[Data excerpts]
--- --- ---
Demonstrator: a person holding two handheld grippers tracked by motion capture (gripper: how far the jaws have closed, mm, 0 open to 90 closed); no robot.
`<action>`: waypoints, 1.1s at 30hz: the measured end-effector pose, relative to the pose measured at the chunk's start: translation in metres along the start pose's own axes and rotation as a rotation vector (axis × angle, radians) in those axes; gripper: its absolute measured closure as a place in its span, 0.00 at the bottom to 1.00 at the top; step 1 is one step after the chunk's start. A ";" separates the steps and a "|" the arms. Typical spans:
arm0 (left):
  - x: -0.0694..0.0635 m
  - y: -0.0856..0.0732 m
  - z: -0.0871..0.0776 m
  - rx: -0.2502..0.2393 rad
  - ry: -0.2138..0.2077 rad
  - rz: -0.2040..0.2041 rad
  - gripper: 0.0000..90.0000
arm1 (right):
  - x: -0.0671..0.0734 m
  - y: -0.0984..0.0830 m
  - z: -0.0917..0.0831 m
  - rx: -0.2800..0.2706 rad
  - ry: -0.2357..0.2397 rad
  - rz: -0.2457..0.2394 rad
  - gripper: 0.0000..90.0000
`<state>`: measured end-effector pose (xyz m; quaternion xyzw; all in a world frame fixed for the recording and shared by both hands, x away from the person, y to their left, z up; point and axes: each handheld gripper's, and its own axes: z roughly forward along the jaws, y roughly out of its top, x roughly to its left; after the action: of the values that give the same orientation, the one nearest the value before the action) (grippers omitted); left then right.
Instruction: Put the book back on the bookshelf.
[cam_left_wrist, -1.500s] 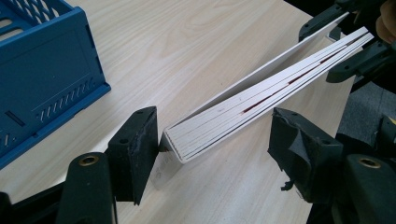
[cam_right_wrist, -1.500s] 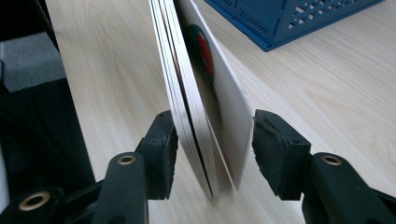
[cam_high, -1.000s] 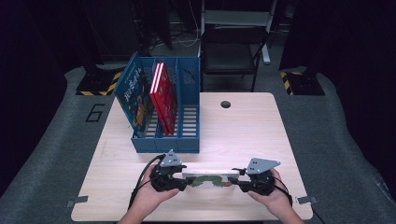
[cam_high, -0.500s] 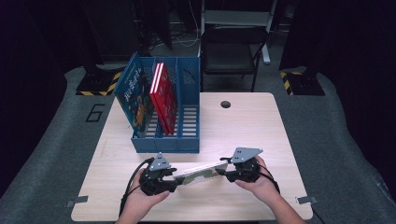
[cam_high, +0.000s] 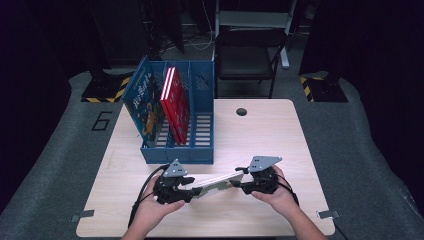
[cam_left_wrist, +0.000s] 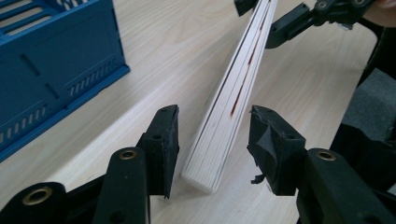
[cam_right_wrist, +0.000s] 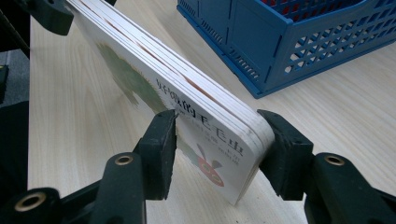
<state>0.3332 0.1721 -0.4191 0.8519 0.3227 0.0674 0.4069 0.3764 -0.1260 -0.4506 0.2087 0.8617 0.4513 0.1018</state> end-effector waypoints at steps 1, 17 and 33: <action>0.000 0.002 0.001 0.010 0.003 0.000 0.58 | 0.000 0.000 0.000 0.001 0.000 0.002 0.54; -0.008 0.026 0.020 0.098 0.033 0.034 0.66 | -0.002 -0.007 -0.008 -0.035 -0.043 0.052 0.53; -0.011 0.034 0.030 0.124 0.009 0.035 0.74 | 0.001 -0.011 -0.009 -0.032 -0.078 0.058 0.53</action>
<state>0.3530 0.1305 -0.4120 0.8807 0.3131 0.0582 0.3507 0.3694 -0.1374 -0.4544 0.2494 0.8433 0.4592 0.1253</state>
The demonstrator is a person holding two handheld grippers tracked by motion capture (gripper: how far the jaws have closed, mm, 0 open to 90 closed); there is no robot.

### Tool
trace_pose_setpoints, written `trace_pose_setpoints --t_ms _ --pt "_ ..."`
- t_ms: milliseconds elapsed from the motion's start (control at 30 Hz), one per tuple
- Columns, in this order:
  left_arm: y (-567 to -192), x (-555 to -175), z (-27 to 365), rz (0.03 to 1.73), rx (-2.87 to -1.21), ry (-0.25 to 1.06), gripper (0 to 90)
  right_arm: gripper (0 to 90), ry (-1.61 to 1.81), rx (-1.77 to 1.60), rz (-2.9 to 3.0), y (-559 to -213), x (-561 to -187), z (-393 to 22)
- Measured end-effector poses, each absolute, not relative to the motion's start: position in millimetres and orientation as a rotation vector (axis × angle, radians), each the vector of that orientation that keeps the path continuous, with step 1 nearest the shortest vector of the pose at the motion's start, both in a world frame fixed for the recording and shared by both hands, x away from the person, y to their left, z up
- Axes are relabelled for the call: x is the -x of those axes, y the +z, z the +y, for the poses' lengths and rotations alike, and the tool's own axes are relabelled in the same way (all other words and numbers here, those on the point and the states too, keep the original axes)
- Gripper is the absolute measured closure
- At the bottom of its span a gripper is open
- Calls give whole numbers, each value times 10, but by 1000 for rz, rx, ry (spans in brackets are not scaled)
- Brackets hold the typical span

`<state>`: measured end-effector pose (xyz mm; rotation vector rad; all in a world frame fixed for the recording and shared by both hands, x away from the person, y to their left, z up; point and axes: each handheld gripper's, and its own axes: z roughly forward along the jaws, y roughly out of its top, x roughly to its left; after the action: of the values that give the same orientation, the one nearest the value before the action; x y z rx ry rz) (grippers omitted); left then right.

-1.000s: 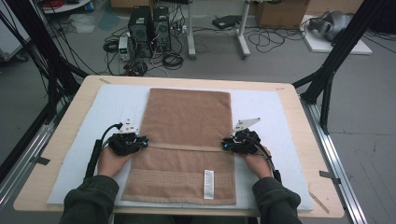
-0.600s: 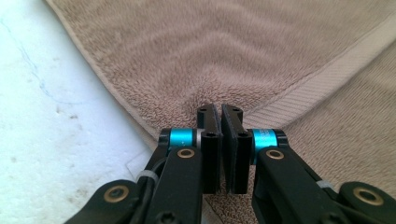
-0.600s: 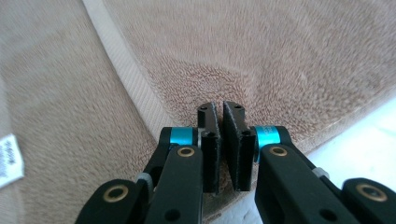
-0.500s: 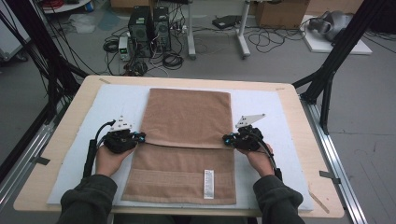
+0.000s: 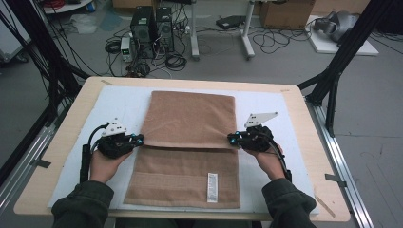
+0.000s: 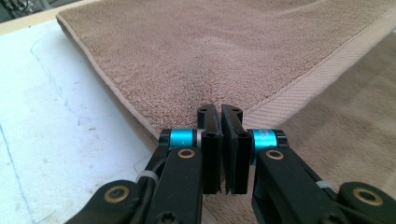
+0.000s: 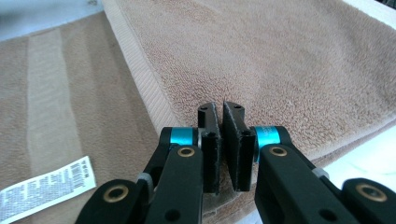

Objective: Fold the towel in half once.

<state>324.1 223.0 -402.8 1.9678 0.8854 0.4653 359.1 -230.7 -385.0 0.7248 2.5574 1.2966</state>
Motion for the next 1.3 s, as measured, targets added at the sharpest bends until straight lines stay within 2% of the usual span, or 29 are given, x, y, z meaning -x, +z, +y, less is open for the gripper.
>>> trace_pose_setpoints --t_ms 400,1300 --pt "-3970 -2933 2216 833 -1958 454 863 854 1315 -658 2570 -3734 -3344 -2372" --pt "-4039 -2117 2249 779 -1971 452 864 854 1365 -525 2622 -3800 -2596 -2422"
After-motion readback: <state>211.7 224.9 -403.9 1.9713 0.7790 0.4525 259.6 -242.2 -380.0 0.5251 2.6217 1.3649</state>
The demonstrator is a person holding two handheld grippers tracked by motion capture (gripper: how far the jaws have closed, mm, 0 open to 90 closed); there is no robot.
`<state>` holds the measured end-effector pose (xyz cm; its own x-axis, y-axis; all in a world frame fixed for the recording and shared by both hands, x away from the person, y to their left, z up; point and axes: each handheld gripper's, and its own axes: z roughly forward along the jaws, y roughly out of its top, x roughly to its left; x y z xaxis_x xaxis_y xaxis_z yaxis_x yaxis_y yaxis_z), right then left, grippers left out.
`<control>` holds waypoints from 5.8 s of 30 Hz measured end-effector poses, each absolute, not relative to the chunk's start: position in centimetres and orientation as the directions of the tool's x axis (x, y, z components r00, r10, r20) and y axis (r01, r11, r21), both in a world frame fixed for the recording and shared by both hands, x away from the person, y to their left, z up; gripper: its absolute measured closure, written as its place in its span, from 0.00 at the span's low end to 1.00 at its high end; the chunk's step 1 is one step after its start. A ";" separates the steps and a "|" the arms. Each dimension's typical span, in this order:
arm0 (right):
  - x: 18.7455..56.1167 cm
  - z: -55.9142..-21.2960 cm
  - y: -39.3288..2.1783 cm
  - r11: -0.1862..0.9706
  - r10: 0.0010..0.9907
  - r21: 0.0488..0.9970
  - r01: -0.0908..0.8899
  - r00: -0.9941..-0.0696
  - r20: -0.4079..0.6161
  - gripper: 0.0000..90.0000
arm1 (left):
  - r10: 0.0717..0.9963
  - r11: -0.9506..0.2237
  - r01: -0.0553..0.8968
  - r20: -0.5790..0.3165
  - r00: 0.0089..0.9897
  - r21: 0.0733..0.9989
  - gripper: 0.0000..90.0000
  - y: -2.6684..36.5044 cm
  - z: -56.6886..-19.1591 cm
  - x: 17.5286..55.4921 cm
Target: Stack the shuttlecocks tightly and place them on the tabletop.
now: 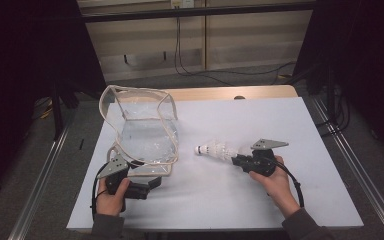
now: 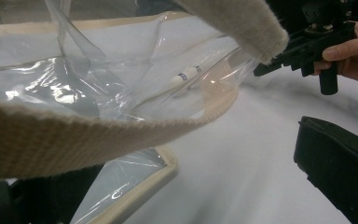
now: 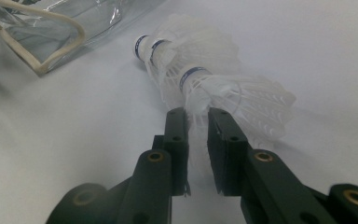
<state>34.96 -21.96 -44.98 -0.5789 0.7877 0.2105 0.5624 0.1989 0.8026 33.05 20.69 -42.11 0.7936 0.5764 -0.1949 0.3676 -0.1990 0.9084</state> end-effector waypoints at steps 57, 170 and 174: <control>36.0 -44.8 -20.2 0.200 0.759 0.821 0.535 -0.614 0.215 1.00 | 0.582 -0.192 0.369 -0.197 0.789 0.910 0.02 21.1 -42.2 32.9; 36.8 -45.5 -16.1 0.180 0.816 0.806 0.564 -0.543 0.198 0.34 | 0.577 -0.211 0.371 -0.191 0.794 0.904 0.02 20.8 -42.4 33.2; 36.8 -45.6 -16.1 0.189 0.824 0.803 0.565 -0.536 0.184 0.40 | 0.578 -0.210 0.373 -0.193 0.793 0.904 0.02 20.8 -42.4 33.2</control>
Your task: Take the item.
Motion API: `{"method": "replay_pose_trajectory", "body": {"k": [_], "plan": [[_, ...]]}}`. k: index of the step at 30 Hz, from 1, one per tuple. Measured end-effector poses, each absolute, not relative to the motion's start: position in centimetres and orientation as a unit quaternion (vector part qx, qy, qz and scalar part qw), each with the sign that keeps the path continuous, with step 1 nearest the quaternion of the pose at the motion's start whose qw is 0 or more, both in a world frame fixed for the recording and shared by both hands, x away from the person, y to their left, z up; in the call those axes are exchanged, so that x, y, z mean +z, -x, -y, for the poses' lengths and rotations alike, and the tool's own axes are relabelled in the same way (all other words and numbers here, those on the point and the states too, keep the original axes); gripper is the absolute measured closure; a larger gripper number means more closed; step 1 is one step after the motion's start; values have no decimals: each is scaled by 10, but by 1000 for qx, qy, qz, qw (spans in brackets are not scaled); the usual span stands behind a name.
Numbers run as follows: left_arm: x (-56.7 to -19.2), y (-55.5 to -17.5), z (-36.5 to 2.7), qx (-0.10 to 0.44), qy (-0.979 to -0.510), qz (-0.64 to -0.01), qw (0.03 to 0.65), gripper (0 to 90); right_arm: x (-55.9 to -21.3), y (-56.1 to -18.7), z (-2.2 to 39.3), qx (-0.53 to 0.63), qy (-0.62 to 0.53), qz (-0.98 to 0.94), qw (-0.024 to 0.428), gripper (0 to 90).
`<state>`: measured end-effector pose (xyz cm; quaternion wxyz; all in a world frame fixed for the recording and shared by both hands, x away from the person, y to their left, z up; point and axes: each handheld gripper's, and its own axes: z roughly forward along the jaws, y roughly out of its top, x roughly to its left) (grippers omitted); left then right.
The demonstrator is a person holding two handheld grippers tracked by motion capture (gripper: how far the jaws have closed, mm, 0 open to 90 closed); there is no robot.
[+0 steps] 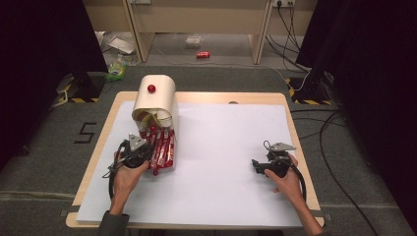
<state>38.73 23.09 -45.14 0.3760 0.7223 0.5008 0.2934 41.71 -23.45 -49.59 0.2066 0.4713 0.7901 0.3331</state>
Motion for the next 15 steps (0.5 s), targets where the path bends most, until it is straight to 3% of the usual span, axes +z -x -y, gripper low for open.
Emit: {"method": "replay_pose_trajectory", "body": {"k": [15], "plan": [[-431, -377, -244, 266, -736, -491, 383, 854, -496, -417, 234, 333, -471, -790, 208, 140]]}}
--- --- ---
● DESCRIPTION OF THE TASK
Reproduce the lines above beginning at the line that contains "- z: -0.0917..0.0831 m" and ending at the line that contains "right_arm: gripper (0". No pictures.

● RESULT
  - z: -0.0917..0.0831 m
  - rx: -0.2800..0.2706 rad
  - ry: -0.2357..0.2397 rad
  - rz: -0.2457..0.2394 rad
  - gripper: 0.0000..90.0000
`<state>`: measured end-effector pose (xyz m; quaternion xyzw; all in a world frame fixed for the recording and shared by both hands, x away from the person, y to their left, z up; point and axes: each handheld gripper's, and its own axes: z roughly forward along the jaws, y roughly out of its top, x roughly to its left; after the action: of the values that give the same orientation, the one nearest the value before the action) (grippers omitted); left then right.
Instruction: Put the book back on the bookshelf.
[cam_left_wrist, -1.500s] 
[cam_right_wrist, -1.500s] 
[cam_high, -1.000s] 
[cam_high, -0.500s] 
[cam_high, +0.000s] 
[cam_left_wrist, +0.000s] 
[cam_right_wrist, +0.000s] 
<state>0.3332 0.1721 -0.4191 0.8519 0.3227 0.0674 0.4069 0.3764 -0.1260 -0.4506 0.2087 0.8617 0.4513 0.1018</state> end-effector waypoints at steps 1, 17 and 33: <action>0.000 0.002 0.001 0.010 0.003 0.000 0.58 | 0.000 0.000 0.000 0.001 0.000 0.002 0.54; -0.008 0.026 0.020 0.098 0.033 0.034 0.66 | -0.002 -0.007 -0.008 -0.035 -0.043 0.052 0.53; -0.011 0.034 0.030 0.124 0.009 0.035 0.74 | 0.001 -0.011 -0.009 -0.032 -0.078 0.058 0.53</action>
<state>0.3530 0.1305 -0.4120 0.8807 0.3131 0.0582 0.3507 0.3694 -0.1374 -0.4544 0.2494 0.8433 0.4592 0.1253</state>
The demonstrator is a person holding two handheld grippers tracked by motion capture (gripper: how far the jaws have closed, mm, 0 open to 90 closed); there is no robot.

### Tool
trace_pose_setpoints, written `trace_pose_setpoints --t_ms _ --pt "_ ..."`
- t_ms: milliseconds elapsed from the motion's start (control at 30 Hz), one per tuple
- Columns, in this order:
  left_arm: y (-567 to -192), x (-555 to -175), z (-27 to 365), rz (0.03 to 1.73), rx (-2.87 to -1.21), ry (-0.25 to 1.06), gripper (0 to 90)
  right_arm: gripper (0 to 90), ry (-1.61 to 1.81), rx (-1.77 to 1.60), rz (-2.9 to 3.0), y (-559 to -213), x (-561 to -187), z (-393 to 22)

That is the complete output for this exercise.